◆ PROBLEM TO SOLVE ◆
The expected output is the complete listing, copied word for word.
─── DATA BELOW
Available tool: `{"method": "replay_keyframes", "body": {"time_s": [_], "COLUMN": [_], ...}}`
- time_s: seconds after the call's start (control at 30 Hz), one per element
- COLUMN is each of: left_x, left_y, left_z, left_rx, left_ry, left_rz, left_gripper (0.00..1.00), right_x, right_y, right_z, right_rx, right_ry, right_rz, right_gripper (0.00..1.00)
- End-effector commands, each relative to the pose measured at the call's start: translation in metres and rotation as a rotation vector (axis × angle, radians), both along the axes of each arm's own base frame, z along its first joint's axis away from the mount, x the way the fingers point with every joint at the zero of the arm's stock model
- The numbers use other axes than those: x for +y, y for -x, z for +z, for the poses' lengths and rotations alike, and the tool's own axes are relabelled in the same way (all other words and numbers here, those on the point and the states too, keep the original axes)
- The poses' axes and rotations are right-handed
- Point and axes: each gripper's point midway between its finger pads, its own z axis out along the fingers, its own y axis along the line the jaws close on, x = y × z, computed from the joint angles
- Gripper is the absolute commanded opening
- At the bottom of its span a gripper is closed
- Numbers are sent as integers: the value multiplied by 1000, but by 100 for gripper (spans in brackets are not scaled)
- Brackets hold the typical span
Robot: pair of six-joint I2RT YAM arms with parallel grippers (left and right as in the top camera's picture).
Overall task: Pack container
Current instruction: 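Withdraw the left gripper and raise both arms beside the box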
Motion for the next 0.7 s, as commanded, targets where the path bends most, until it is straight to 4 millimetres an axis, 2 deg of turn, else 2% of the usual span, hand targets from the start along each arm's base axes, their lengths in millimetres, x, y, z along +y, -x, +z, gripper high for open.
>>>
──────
◆ RESULT ◆
Available tool: `{"method": "replay_keyframes", "body": {"time_s": [_], "COLUMN": [_], ...}}`
- time_s: seconds after the call's start (control at 30 Hz), one per element
- COLUMN is each of: left_x, left_y, left_z, left_rx, left_ry, left_rz, left_gripper (0.00..1.00), right_x, right_y, right_z, right_rx, right_ry, right_rz, right_gripper (0.00..1.00)
- End-effector commands, each relative to the pose measured at the call's start: translation in metres and rotation as a rotation vector (axis × angle, radians), both along the axes of each arm's own base frame, z along its first joint's axis away from the mount, x the way the fingers point with every joint at the zero of the arm's stock model
- The numbers use other axes than those: x for +y, y for -x, z for +z, for the poses' lengths and rotations alike, and the tool's own axes are relabelled in the same way (all other words and numbers here, those on the point and the states too, keep the original axes)
- The poses' axes and rotations are right-handed
- Point and axes: each gripper's point midway between its finger pads, its own z axis out along the fingers, its own y axis along the line the jaws close on, x = y × z, computed from the joint angles
- Gripper is the absolute commanded opening
- At the bottom of its span a gripper is closed
- Numbers are sent as integers: the value multiplied by 1000, but by 100 for gripper (spans in brackets are not scaled)
- Brackets hold the typical span
Robot: pair of six-joint I2RT YAM arms with parallel grippers (left and right as in the top camera's picture).
Overall task: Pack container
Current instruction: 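Withdraw the left gripper and raise both arms beside the box
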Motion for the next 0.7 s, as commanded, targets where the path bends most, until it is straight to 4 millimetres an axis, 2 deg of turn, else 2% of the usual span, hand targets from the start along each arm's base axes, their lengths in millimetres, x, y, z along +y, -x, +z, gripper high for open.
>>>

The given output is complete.